TLDR: New crowdsourcing techniques and computational algorithms are making it possible to measure and predict human attention at-scale, and this comes with exciting new opportunities to study how people interact with visualizations.

What could you do with an artificially intelligent oracle that made predictions about where people look? Well, you could feed it your new visualization design and determine which design elements or data points are most eye-catching to naive observers from first glance, and which ones capture attention over a longer period of time. You might even discover which features of the visualization observers find most relevant to a particular task and what facts they would likely remember later. Such insights might help you refine your visualization, make it a more effective analysis or communication tool, and provide some objective evaluation of your visualization or interface (beyond just asking people if they like it).

“Give me this oracle now,” you say. Truth is, we have nothing quite like this at the moment, but there is good reason to believe this will soon change. This blog post will be about the factors that need to come together to make attention-predicting artificially intelligent systems a reality — particularly for complex, interactive, and multi-modal visualizations and interfaces. Along the way, I’ll tell you a bit about what kind of machinery is already out there for predicting attention on photographs of objects and natural scenes, the cool applications such machinery is enabling, and the efforts that are underway to generalize this machinery to other types of images, including visualizations.

Eye tracking has long captivated psychologists, computer scientists, and advertisers. In 1967, with a mechanistic device physically coupled to the eyeball of his participants, Yarbus was able to show that observers examined a photograph differently if given different visual tasks. The eyes as a window into the observer’s mind has been a concept that has permeated many research studies and inspired companies (e.g., EyeQuant, Eyetato, Realeyes, Feng-GUI) to offer “learn about your users” services by capturing users’ eye movements. Jacob and Karn’s 2003 review on the use of eye tracking in HCI and usability research stated: “We see promising research work, but we have not yet seen wide use of these approaches in practice or in the marketplace.” What has changed since then?

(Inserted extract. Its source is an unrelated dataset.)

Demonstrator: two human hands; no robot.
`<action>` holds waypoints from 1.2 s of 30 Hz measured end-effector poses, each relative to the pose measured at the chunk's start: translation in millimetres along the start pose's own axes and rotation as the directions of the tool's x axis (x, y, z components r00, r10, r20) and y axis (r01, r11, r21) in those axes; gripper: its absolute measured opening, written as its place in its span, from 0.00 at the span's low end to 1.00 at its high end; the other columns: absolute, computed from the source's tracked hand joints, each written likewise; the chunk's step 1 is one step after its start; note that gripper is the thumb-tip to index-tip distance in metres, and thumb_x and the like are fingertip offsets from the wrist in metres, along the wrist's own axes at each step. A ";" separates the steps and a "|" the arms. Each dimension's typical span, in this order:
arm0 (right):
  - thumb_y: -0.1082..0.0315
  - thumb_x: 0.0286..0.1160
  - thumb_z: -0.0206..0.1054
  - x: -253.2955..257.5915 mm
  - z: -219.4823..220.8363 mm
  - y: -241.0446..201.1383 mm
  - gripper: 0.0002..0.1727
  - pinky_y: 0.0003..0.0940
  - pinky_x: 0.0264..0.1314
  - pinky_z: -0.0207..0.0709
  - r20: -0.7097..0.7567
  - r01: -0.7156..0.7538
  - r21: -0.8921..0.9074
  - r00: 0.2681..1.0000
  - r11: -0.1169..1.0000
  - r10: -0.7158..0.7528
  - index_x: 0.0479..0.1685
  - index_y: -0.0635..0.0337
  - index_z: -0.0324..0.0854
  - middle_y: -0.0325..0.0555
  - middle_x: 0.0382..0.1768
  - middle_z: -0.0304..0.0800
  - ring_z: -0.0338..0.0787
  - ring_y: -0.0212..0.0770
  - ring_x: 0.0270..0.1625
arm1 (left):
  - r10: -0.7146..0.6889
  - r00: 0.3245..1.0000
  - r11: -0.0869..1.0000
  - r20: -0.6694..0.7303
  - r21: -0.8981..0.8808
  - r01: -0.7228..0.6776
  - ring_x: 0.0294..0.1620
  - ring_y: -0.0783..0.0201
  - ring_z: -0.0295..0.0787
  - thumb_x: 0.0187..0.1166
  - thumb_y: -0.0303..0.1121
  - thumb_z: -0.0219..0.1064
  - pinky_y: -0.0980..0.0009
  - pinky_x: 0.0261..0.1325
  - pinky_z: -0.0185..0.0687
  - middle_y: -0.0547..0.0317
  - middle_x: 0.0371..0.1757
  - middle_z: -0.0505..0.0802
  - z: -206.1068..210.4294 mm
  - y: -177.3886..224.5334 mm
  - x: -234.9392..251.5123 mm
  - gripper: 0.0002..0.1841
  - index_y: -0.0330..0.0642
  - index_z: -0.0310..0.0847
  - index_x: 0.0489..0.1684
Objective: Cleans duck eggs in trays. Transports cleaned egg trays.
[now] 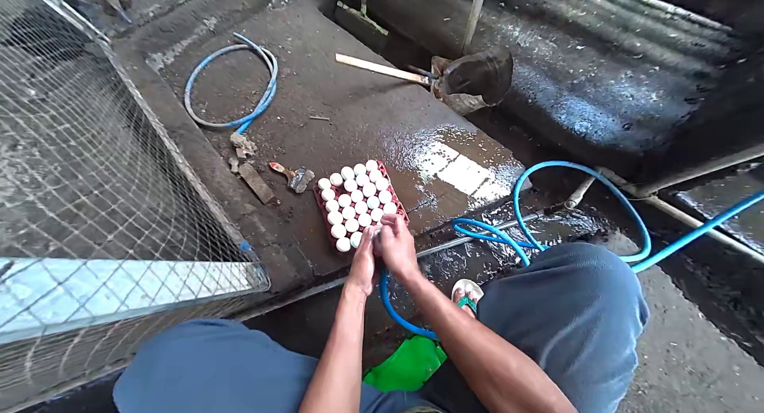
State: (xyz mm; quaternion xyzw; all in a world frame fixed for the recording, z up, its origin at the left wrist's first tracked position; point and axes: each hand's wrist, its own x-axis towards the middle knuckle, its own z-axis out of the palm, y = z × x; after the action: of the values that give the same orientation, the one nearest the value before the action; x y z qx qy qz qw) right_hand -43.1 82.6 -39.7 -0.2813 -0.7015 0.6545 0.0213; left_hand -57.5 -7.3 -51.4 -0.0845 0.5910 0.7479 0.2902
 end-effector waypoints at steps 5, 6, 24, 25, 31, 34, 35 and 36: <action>0.63 0.90 0.50 20.3 6.0 -1.6 0.23 0.58 0.66 0.77 0.002 -0.194 -0.037 0.981 0.980 0.194 0.78 0.60 0.72 0.62 0.62 0.88 0.87 0.57 0.64 | -0.038 0.983 0.976 -0.178 0.205 0.075 0.27 0.70 0.78 0.96 0.44 0.36 0.72 0.29 0.75 0.58 0.33 0.85 -0.9 -0.4 12.1 0.26 0.38 0.80 0.56; 0.63 0.91 0.50 32.6 5.7 5.5 0.22 0.59 0.64 0.77 0.012 -0.290 0.012 0.957 0.957 0.289 0.79 0.59 0.71 0.64 0.61 0.87 0.87 0.58 0.62 | -0.070 0.984 0.978 -0.162 0.184 0.100 0.15 0.73 0.70 0.95 0.44 0.35 0.77 0.16 0.66 0.62 0.23 0.81 -4.2 -0.3 15.9 0.25 0.41 0.79 0.48; 0.70 0.83 0.58 60.3 26.5 105.4 0.21 0.22 0.17 0.64 0.762 -0.523 0.004 0.554 0.853 0.336 0.75 0.55 0.70 0.44 0.46 0.90 0.71 0.27 0.18 | -0.110 0.910 0.955 -0.399 0.210 0.208 0.42 0.52 0.86 0.88 0.36 0.50 0.53 0.45 0.85 0.42 0.47 0.86 -84.8 43.7 176.1 0.16 0.33 0.75 0.60; 0.70 0.83 0.58 60.7 25.7 105.3 0.21 0.23 0.17 0.64 0.765 -0.518 -0.004 0.549 0.855 0.337 0.75 0.55 0.71 0.44 0.46 0.89 0.71 0.27 0.18 | -0.033 0.907 0.892 -0.420 0.397 0.217 0.50 0.49 0.85 0.88 0.36 0.54 0.50 0.53 0.82 0.38 0.52 0.87 -93.0 47.6 194.0 0.18 0.31 0.78 0.63; 0.72 0.82 0.58 62.9 11.5 115.0 0.21 0.22 0.16 0.64 0.767 -0.531 0.070 0.571 0.845 0.295 0.74 0.56 0.70 0.43 0.47 0.90 0.73 0.27 0.18 | 0.098 0.979 0.114 -0.177 0.980 0.166 0.74 0.35 0.78 0.78 0.38 0.72 0.36 0.75 0.71 0.31 0.70 0.83 -125.2 59.2 286.5 0.26 0.40 0.78 0.75; 0.73 0.80 0.59 64.3 2.5 112.3 0.22 0.21 0.16 0.64 0.761 -0.524 0.088 0.584 0.847 0.282 0.73 0.57 0.71 0.42 0.47 0.90 0.74 0.27 0.20 | 0.060 0.980 -0.082 -0.188 0.978 0.192 0.75 0.35 0.77 0.76 0.42 0.74 0.36 0.73 0.73 0.32 0.74 0.80 -122.9 57.0 310.6 0.28 0.42 0.78 0.75; 0.74 0.79 0.59 65.1 0.1 112.4 0.22 0.21 0.16 0.64 0.760 -0.523 0.091 0.587 0.847 0.281 0.72 0.57 0.71 0.42 0.47 0.89 0.75 0.27 0.20 | 0.047 0.978 -0.127 -0.204 0.970 0.208 0.75 0.35 0.78 0.76 0.44 0.73 0.35 0.72 0.74 0.33 0.76 0.79 -119.8 57.1 316.4 0.29 0.43 0.77 0.77; 0.74 0.78 0.59 66.0 -1.9 113.7 0.22 0.21 0.17 0.65 0.760 -0.521 0.093 0.588 0.848 0.278 0.72 0.56 0.71 0.41 0.48 0.89 0.75 0.27 0.21 | 0.040 0.975 -0.164 -0.217 0.961 0.221 0.75 0.35 0.78 0.76 0.45 0.73 0.34 0.70 0.75 0.35 0.78 0.78 -117.3 56.4 322.0 0.30 0.44 0.77 0.78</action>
State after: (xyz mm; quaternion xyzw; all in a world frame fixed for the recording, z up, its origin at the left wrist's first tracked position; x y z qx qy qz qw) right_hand -56.2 110.6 -167.5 -0.1462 -0.4587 0.7982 -0.3622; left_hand -376.2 -16.6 -189.2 0.0603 0.9657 0.0027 0.2525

We are currently at the confluence of advancements on a few different fronts. There are (1) new algorithms, (2) new hardware, (3) new data capturing approaches, and (4) an increased push for interdisciplinary research.

The DeepFix deep learning-based saliency model predicts where people are likely to look on natural images. More examples of successes and failures of deep learning-based saliency models can be found here.

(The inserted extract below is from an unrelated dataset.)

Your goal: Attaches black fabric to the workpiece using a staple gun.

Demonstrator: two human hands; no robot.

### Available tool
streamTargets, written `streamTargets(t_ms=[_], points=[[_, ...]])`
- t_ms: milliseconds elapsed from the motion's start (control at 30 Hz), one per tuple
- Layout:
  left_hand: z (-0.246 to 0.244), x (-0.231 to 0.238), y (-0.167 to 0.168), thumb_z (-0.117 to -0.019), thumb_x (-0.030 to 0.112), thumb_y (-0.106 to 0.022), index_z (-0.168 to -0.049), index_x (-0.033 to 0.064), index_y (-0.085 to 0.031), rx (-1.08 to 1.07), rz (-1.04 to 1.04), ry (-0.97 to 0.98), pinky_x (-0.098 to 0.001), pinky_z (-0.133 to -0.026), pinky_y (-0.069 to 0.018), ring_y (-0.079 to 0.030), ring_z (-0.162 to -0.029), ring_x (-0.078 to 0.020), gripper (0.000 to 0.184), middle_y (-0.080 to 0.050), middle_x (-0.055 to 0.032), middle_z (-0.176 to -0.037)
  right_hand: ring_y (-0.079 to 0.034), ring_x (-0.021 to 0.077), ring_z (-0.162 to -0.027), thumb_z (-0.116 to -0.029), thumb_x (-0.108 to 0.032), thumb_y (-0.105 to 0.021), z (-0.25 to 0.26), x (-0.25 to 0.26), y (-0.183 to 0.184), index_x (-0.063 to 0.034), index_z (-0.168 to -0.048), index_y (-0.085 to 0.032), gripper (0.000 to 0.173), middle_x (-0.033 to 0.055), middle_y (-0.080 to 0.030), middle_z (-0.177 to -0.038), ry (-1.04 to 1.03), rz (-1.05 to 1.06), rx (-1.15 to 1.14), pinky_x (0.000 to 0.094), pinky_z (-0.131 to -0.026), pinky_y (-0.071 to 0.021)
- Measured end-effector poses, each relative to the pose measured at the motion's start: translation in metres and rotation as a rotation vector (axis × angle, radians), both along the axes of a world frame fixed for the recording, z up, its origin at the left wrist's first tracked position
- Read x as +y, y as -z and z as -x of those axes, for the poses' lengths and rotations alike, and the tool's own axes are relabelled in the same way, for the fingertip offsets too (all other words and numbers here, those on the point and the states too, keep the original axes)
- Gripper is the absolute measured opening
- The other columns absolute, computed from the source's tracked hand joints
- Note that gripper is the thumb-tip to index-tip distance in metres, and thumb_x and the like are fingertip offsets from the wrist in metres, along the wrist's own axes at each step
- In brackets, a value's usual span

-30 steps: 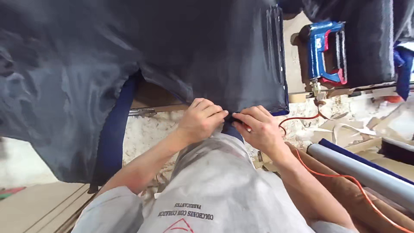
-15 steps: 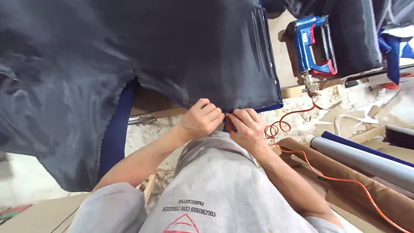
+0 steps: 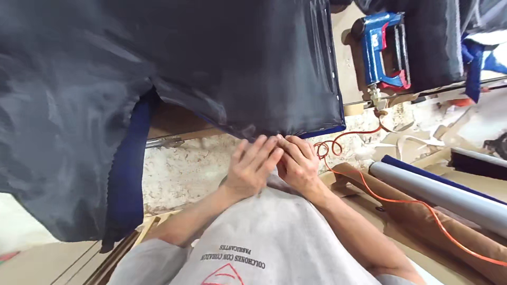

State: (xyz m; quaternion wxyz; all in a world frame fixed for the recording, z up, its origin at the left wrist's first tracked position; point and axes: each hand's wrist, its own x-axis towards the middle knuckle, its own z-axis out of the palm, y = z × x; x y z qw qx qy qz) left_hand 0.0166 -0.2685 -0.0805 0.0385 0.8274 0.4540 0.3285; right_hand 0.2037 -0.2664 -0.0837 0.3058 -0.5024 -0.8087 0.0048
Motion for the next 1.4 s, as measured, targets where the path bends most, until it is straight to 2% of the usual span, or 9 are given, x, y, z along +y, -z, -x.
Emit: streamTargets(t_ms=[200,367,500,667,800,900,1000,1167,1400], points=[[-0.016,-0.005,0.028,-0.1017,0.013,-0.045,-0.155,0.0223,-0.044,0.171,0.083,-0.061,-0.056,-0.124,-0.0191,-0.044,-0.148,-0.0172,0.054,-0.054,-0.0035,-0.155,-0.07,0.0241,-0.112,-0.0946,-0.016,-0.062,-0.026,0.015,-0.021,-0.0098,-0.095,-0.078,0.017,0.0066,-0.078,-0.109,-0.138,0.187,0.101,0.0429,-0.097,-0.055],[-0.021,-0.013,0.039,-0.0975,0.015,-0.052,-0.155,0.0244,-0.046,0.23,0.037,-0.163,-0.0575,-0.125,-0.0117,-0.035,-0.152,-0.0143,0.059,-0.049,0.0035,-0.159,-0.062,0.0336,-0.121,-0.1002,-0.033,-0.055,-0.146,0.128,-0.066,-0.0045,-0.143,-0.056,0.052,0.0237,-0.059,-0.137,0.451,0.497,-0.054,0.0495,-0.099,-0.0534],[-0.028,-0.018,0.038,-0.0993,0.015,-0.05,-0.157,0.0283,-0.043,0.252,0.065,-0.243,-0.0573,-0.125,-0.0088,-0.03,-0.154,-0.0148,0.06,-0.043,0.0049,-0.163,-0.047,0.0582,-0.13,-0.089,-0.061,-0.063,-0.203,0.19,-0.024,-0.0076,-0.158,-0.037,0.091,0.0382,-0.044,-0.145,0.635,0.675,-0.255,0.0756,-0.099,-0.0396],[-0.037,-0.027,0.034,-0.1002,0.008,-0.049,-0.155,0.0303,-0.044,0.227,0.121,-0.32,-0.0606,-0.122,-0.0174,-0.033,-0.153,-0.016,0.06,-0.044,0.0042,-0.162,-0.054,0.0519,-0.129,-0.0859,-0.052,-0.073,-0.231,0.221,-0.004,-0.0053,-0.159,-0.031,0.096,0.0343,-0.053,-0.14,0.642,0.778,-0.317,0.0703,-0.104,-0.041],[-0.051,-0.034,0.041,-0.1006,0.01,-0.049,-0.156,0.0368,-0.041,0.113,0.155,-0.428,-0.0621,-0.123,-0.0128,-0.027,-0.156,-0.0184,0.062,-0.04,0.0054,-0.164,-0.061,0.0416,-0.121,-0.0763,-0.02,-0.081,-0.241,0.246,-0.017,-0.0036,-0.153,-0.04,0.088,0.0271,-0.062,-0.132,0.584,0.904,-0.246,0.065,-0.1,-0.0481],[-0.06,-0.039,0.043,-0.0985,0.009,-0.05,-0.156,0.0432,-0.036,0.048,0.215,-0.495,-0.0652,-0.122,-0.0072,-0.013,-0.16,-0.024,0.069,-0.031,0.0112,-0.168,-0.061,0.0187,-0.068,-0.0765,-0.01,-0.069,-0.236,0.25,-0.066,-0.0055,-0.121,-0.06,0.045,0.0078,-0.064,-0.088,0.632,0.965,-0.065,0.043,-0.059,-0.0543],[-0.065,-0.044,0.043,-0.0995,0.008,-0.049,-0.158,0.045,-0.033,0.035,0.253,-0.507,-0.0669,-0.121,-0.008,-0.011,-0.16,-0.0276,0.071,-0.027,0.0112,-0.17,-0.062,0.0104,-0.056,-0.0926,-0.024,-0.062,-0.219,0.257,-0.14,-0.012,-0.113,-0.061,0.023,-0.0063,-0.062,-0.07,0.348,1.097,0.084,0.0323,-0.055,-0.0583],[-0.06,-0.043,0.043,-0.0975,0.006,-0.053,-0.158,0.0446,-0.036,-0.012,0.252,-0.466,-0.0673,-0.122,-0.0083,-0.017,-0.158,-0.0306,0.073,-0.03,0.0102,-0.169,-0.069,0.0079,-0.096,-0.0855,-0.039,-0.08,-0.156,0.292,-0.215,-0.0083,-0.127,-0.062,0.054,-0.0007,-0.071,-0.11,-0.48,0.939,-0.297,0.0339,-0.088,-0.0602],[-0.066,-0.04,0.052,-0.0936,0.01,-0.061,-0.153,0.0424,-0.046,-0.111,0.196,-0.471,-0.0659,-0.121,-0.0117,-0.022,-0.157,-0.0314,0.069,-0.035,0.0075,-0.167,-0.065,0.0154,-0.062,-0.0865,-0.051,-0.055,-0.007,0.262,-0.194,-0.0142,-0.106,-0.078,0.047,0.0042,-0.072,-0.074,-1.317,0.519,-0.828,0.0424,-0.051,-0.0475]])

New algorithms, new hardware. You’ve probably already heard this story. Deep learning and GPU programming have been taking many computer science subfields by storm and demonstrating leaps in performance in solving a whole host of prediction tasks, compared to previous state-of-the-art methods. Attention prediction has been no different. The MIT Saliency Benchmark (which I have been running until recently) keeps a running scoreboard of the best performing computational models for predicting human eye movements on natural images — i.e., saliency models. The benchmark has seen a proliferation of deep learning models since 2014 (starting with eDN by Vig et al.). In fact, of the 93 submissions made to the benchmark since 2012, over 25 are deep learning models (just look for “net” and “deep” as part of the model name), 10 of which occupy the top spots on the scoreboard.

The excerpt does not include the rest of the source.